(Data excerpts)
______________________________
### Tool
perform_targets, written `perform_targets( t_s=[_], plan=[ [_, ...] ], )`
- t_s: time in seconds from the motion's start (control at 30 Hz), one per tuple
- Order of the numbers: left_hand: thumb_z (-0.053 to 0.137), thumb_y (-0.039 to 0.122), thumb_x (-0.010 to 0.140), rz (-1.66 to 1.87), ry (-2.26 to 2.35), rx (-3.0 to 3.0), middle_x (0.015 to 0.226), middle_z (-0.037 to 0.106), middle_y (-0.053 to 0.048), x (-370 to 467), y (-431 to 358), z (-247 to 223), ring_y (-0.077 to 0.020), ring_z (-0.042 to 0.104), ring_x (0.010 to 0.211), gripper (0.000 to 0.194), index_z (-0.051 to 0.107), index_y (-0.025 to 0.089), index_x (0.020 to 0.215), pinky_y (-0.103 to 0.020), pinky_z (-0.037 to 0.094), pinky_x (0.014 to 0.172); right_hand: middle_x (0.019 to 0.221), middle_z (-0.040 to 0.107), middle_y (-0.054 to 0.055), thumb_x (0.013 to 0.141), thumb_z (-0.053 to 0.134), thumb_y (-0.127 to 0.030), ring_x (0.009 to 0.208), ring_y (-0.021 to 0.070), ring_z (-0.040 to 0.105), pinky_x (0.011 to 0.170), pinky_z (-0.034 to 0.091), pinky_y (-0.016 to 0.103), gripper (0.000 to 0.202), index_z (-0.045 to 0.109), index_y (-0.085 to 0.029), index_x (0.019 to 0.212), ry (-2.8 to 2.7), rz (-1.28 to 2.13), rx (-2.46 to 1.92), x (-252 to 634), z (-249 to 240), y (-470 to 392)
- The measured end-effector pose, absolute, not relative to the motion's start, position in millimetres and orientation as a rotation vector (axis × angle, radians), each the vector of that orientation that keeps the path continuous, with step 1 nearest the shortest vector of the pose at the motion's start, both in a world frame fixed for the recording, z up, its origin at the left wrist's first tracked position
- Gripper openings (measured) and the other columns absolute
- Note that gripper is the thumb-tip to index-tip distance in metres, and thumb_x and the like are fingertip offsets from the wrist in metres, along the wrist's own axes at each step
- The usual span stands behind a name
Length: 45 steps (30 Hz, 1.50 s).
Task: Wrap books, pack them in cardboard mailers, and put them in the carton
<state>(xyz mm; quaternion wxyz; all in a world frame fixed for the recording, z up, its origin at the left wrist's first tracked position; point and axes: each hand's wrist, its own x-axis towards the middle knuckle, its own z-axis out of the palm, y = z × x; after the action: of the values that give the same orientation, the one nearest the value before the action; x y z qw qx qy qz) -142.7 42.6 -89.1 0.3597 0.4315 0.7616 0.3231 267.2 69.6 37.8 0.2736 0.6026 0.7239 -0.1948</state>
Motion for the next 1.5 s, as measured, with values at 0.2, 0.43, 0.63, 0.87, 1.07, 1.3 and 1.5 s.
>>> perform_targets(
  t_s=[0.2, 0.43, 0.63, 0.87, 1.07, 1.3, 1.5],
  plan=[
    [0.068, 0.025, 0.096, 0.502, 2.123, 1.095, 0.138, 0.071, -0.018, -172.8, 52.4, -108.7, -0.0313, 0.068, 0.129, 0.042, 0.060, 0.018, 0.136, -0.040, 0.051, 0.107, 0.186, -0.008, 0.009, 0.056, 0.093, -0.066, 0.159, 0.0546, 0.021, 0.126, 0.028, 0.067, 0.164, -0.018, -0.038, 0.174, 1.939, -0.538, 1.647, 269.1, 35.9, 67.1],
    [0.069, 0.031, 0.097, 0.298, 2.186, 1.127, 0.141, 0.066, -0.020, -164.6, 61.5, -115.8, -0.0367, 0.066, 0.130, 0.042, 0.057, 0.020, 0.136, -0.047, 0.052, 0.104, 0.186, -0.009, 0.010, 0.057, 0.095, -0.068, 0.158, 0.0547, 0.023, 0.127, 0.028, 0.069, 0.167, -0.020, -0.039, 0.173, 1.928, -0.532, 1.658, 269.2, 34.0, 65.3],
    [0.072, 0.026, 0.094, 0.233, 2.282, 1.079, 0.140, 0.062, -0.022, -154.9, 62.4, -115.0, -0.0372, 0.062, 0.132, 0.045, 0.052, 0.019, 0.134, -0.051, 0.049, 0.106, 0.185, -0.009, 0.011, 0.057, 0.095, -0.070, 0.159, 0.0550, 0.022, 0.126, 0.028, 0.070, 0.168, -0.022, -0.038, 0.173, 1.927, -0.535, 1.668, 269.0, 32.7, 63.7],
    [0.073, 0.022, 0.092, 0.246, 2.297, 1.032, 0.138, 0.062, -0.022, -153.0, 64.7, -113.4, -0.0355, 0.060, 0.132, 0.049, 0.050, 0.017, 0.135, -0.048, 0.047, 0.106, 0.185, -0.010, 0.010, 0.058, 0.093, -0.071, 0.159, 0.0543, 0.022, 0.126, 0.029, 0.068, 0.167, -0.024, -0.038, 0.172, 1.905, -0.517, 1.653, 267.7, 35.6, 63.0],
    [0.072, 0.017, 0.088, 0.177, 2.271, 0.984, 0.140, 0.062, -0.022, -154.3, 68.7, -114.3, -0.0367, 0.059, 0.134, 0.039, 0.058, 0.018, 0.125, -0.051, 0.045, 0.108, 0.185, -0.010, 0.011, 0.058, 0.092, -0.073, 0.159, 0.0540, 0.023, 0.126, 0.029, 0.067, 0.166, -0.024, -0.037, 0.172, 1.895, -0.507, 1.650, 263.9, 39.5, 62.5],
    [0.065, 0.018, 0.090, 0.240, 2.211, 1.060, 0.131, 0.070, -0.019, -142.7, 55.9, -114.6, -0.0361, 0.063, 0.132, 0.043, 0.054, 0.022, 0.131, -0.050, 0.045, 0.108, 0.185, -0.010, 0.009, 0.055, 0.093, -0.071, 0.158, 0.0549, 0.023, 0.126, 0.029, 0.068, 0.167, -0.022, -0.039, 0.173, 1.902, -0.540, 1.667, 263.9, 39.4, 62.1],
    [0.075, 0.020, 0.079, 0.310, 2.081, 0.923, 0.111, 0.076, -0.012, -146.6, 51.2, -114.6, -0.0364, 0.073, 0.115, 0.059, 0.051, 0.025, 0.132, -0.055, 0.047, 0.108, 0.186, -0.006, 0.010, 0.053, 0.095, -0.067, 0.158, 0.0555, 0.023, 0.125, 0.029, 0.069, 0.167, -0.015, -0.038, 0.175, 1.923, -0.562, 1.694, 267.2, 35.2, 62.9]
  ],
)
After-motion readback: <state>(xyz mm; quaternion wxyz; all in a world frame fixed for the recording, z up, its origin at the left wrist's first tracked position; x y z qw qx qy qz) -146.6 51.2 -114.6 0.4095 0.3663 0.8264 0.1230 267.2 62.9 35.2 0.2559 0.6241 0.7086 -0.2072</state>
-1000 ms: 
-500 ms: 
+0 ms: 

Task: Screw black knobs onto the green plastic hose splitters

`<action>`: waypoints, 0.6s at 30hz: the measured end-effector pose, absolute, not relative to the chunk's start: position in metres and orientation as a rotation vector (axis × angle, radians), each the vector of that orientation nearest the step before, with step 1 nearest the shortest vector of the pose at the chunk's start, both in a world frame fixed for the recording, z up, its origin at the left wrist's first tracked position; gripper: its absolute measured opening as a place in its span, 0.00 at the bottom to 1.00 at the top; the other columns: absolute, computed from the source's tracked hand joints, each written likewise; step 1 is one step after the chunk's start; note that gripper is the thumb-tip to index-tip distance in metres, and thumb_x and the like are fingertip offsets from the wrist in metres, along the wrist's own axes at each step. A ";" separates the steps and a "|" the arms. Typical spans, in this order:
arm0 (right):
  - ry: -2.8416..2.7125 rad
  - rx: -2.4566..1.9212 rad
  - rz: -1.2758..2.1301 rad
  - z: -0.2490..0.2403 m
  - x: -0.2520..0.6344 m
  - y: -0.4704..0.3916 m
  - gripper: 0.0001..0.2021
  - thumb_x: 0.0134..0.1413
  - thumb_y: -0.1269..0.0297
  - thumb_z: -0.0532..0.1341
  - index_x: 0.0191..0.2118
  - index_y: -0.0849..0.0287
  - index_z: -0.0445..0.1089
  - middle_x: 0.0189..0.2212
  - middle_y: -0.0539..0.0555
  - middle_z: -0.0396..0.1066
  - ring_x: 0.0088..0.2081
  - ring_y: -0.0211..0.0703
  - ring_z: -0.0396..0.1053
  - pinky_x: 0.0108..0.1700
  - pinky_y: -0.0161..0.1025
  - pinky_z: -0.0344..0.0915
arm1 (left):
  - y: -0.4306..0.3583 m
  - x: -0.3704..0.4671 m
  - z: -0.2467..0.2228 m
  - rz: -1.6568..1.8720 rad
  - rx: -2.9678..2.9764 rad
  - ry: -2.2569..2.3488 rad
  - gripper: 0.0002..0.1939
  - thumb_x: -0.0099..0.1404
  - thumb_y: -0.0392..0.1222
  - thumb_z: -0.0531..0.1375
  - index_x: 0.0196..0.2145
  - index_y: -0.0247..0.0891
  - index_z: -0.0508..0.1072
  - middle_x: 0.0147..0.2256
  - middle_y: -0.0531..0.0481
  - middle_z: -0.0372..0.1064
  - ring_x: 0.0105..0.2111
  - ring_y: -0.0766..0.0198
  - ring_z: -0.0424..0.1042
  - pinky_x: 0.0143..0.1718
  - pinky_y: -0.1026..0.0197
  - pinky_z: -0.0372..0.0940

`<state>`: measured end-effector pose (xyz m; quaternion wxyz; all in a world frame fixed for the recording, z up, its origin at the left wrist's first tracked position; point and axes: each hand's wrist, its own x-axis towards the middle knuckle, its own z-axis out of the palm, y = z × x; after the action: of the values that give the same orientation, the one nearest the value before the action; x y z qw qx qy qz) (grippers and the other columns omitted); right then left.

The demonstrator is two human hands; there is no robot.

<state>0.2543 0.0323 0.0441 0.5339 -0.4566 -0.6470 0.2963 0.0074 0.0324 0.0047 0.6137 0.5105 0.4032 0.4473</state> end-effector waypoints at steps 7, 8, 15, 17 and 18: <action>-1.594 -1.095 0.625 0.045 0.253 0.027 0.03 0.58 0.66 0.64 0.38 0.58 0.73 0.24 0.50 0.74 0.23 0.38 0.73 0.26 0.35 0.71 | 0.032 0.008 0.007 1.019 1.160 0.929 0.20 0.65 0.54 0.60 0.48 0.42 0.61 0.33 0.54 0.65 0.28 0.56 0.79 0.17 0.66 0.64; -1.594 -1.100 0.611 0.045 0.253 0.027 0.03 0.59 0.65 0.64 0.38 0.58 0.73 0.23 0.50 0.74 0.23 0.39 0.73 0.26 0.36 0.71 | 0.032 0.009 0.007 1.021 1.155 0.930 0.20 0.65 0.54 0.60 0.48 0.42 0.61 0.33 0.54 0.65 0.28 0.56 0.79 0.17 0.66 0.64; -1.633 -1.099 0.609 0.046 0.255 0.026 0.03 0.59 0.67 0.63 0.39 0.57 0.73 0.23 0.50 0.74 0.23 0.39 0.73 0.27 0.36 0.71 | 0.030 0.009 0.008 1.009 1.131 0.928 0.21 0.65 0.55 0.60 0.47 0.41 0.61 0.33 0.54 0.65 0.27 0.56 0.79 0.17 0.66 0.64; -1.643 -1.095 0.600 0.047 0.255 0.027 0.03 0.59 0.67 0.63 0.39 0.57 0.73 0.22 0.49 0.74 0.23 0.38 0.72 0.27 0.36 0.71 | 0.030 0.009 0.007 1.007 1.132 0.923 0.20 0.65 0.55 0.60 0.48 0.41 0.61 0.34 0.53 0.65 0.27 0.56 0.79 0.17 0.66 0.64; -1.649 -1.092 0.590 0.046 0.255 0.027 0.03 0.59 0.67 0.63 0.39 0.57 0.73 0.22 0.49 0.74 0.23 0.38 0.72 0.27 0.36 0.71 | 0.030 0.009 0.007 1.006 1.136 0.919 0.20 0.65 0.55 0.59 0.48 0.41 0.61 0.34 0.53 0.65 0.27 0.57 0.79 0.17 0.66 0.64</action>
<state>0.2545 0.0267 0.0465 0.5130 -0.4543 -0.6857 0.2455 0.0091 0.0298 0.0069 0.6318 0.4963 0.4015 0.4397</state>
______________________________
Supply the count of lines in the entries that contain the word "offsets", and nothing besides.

Solution to the problem: 2